▶ **ABOUT THIS TASK**:
Within the data below, count the lines that include the word "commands". Provide the number and nothing further.
*** TASK MATERIAL Section Begins ***
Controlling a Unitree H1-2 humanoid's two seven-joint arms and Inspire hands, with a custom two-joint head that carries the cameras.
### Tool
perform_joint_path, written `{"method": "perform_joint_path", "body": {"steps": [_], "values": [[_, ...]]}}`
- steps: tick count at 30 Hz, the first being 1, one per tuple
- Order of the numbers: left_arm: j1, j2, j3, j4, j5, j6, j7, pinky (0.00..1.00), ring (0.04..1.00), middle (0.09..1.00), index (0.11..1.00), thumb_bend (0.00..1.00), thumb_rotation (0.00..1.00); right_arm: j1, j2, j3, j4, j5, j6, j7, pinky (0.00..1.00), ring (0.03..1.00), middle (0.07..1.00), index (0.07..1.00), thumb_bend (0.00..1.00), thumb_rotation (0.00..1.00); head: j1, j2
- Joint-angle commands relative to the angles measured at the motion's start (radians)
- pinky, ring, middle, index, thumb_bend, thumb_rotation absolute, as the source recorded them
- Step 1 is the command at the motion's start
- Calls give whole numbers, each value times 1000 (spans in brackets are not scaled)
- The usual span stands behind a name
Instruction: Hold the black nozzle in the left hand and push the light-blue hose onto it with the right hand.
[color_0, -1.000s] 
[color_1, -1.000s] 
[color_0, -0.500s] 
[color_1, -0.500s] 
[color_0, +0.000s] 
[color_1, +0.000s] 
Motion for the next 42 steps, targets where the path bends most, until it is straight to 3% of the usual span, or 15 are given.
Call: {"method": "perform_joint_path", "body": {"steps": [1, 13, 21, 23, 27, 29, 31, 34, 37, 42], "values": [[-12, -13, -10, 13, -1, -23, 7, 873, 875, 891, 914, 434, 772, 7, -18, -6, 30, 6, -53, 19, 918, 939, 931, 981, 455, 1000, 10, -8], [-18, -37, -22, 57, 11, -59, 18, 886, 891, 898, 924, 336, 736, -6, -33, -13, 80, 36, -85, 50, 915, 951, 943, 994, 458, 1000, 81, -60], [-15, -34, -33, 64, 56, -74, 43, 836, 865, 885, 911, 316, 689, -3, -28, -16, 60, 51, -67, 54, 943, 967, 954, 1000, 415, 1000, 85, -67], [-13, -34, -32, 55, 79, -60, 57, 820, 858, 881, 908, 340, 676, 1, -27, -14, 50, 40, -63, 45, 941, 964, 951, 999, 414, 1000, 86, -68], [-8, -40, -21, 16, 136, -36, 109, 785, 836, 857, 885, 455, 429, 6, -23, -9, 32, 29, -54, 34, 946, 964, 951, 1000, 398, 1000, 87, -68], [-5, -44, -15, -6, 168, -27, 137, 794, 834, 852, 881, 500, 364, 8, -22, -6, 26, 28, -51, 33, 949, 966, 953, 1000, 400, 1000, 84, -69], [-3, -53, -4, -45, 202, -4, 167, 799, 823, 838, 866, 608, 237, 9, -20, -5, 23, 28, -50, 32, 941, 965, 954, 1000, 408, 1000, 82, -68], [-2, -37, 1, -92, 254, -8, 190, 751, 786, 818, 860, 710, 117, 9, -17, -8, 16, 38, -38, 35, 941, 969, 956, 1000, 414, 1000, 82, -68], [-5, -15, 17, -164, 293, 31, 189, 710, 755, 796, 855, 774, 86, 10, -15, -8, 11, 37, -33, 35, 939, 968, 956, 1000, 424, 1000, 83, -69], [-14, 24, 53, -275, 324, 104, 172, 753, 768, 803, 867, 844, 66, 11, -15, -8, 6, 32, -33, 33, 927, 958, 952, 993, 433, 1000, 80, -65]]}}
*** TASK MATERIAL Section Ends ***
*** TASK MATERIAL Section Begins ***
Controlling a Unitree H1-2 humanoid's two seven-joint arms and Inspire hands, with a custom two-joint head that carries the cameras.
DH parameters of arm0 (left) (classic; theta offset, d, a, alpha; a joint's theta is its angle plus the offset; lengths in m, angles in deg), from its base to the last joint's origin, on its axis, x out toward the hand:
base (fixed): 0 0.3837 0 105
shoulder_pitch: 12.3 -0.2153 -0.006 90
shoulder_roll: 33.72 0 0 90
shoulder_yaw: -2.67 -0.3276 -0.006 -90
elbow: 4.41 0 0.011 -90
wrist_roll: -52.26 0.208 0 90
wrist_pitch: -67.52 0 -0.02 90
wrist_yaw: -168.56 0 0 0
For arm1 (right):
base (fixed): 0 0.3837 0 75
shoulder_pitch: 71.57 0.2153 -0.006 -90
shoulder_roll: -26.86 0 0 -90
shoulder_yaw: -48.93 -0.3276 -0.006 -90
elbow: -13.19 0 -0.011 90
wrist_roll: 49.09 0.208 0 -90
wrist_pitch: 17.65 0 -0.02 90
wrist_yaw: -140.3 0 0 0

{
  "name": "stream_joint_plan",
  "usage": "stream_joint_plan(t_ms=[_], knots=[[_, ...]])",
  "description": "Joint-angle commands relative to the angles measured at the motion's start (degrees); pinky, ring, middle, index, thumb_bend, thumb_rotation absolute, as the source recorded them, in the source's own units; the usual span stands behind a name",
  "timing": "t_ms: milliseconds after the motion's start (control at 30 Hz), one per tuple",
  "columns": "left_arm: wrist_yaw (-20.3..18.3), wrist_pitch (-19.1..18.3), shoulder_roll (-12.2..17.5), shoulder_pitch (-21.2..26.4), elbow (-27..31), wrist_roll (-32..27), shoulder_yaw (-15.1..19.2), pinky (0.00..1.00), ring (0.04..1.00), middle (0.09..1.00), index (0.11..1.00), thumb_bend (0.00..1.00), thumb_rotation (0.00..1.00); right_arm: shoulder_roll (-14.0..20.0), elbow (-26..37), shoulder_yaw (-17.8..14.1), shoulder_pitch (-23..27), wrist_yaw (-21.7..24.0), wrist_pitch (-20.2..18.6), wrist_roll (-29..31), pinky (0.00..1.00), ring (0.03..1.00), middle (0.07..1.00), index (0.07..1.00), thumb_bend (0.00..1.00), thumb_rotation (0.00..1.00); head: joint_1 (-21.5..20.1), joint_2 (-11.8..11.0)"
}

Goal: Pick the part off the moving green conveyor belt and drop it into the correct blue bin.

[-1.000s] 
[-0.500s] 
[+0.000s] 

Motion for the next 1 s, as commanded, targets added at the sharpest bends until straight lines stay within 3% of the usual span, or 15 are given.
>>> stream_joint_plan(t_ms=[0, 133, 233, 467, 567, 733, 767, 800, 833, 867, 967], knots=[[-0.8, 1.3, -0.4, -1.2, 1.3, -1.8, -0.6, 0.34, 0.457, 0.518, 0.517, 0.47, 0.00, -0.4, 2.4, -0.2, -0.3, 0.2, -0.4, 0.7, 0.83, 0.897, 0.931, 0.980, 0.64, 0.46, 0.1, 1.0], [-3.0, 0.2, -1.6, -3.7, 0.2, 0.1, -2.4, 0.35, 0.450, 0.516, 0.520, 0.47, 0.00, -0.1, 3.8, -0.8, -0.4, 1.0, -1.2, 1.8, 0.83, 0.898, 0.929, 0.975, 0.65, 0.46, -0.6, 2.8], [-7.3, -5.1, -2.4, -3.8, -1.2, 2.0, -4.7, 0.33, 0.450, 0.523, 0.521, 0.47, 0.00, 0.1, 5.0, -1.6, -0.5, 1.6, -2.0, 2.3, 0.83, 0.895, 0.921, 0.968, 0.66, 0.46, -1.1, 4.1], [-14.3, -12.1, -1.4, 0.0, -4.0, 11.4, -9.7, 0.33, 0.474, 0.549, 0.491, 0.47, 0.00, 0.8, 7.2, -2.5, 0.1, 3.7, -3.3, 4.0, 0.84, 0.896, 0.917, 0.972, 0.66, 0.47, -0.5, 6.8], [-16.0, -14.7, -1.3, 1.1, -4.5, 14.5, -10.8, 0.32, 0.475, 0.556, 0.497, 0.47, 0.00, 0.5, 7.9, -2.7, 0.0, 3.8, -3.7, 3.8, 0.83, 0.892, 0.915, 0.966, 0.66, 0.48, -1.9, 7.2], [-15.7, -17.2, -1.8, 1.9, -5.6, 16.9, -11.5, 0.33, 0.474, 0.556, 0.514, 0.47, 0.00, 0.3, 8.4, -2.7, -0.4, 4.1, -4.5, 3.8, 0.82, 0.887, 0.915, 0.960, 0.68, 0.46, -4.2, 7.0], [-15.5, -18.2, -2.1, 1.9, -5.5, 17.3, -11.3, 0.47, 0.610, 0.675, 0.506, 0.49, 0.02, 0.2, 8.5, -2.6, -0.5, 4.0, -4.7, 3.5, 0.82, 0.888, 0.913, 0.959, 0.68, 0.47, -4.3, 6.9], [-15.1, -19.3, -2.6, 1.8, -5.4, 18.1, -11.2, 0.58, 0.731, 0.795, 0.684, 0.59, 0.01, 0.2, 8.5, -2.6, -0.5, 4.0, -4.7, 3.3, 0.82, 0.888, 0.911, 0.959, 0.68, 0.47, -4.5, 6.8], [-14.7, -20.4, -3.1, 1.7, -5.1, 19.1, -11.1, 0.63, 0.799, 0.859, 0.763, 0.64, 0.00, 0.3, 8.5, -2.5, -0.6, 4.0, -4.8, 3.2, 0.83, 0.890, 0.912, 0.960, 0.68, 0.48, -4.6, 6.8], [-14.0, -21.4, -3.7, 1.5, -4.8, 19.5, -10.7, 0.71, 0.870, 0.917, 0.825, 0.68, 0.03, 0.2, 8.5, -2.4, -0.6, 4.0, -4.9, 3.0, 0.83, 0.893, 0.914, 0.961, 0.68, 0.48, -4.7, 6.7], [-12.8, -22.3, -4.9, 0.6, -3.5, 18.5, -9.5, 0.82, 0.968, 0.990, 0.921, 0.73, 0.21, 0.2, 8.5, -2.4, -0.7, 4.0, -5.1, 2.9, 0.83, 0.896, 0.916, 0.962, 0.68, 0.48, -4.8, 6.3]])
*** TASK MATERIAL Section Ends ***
▶ **SOLUTION TO THIS EXERCISE**:
2